Vers 07 heures 40, on se met en marche pour la gare qui n’est située qu’à une dizaine de minutes de l’hôtel. En fait, en raison de travaux sur les voies ferrées, ce n’est pas dans un train mais à bord d’un bus de remplacement que nous montons. C’est un peu triste de quitter Oslo car il fait un temps superbe ce matin ! Onze cars emmènent les voyageurs à Nesbyen où le train prend le relai jusqu’à Bergen. Pour notre part, nous descendrons à Geilo. Une chose est sûre, le trajet en car entre Oslo et Nesbyen est très agréable. On contemple le paysage, particulièrement varié puisqu’on y voit des cours d’eau, des montages, des champs et quelques cascades.

A 11 heures 10, le train quitte la gare et atteint Geilo 45 minutes plus tard. Arrivés, on marche vers le Geilo Hotel où nous allons passer la nuit. A vrai dire, on avait réservé un autre hôtel mais on a reçu un message nous indiquant que, pour cause de travaux, nous étions déplacés sur un autre établissement. On laisse les sacs à l’hôtel puis on va s’acheter de quoi faire des sandwichs au Spar.
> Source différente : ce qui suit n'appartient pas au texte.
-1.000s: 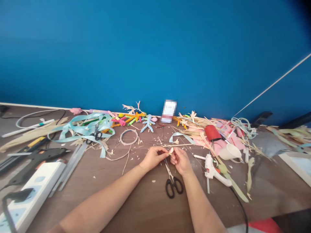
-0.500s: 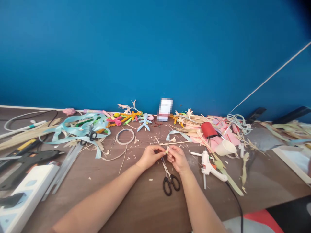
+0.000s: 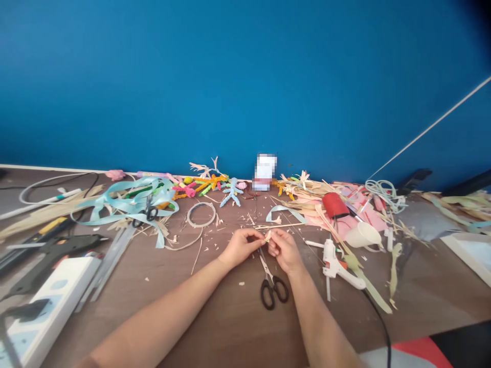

Certes, les denrées alimentaires sont relativement chères mais un tour au supermarché reste beaucoup moins onéreux que l’addition d’un restaurant.

Geilo est une charmante station de sports d’hiver dans laquelle les visiteurs trouveront magasins de sport et remontées mécaniques. D’ailleurs, il y a encore pas mal de neige sur les flancs des montagnes. Les charmants gérants du Geilo Hotel nous ont donné une carte avec les sentiers de randonnée. On décide de monter sur les hauteurs de la ville où on suit le chemin dit Pilvegen (j’ignore s’il s’agit du nom d’un lieu mais cette dénomination apparaît sur tous les panneaux).

On marche à travers les remontées mécaniques, parfois sur la neige manquant de s’y enfoncer par endroits. Plus on s’éloigne des pistes de ski, plus c’est beau !

On passe par Urundberget avant de redescendre à Tuftelia, le tout sous un temps magnifique. On monte à 1 200 mètres d’altitude avec un plus de 400 mètres d’ascension au total. C’est autour du lac de Geilo que s’achèvent ces vingt kilomètres de rando.

De retour à l’hôtel, on prend possession de la chambre. En cette intersaison, la fréquentation de la station semble assez faible, pour preuve certains commerces sont fermés. Ce soir, Fabuleux Détour teste pour vous Peppes Pizza, chaîne norvégienne spécialisée dans les pizzas dites américaines. On trouve des Peppes Pizza un peu partout dans le pays, on en a d’ailleurs remarqué un dès notre arrivée à l’aéroport. Verdict : c’est comestible cependant aucun des ingrédients, dont une bonne partie est sans doute surgelée, n’a beaucoup de goût. Coût du repas : 282 NOK. Avant de se coucher, on tape quelques balles sur la table de ping pong de l’hôtel.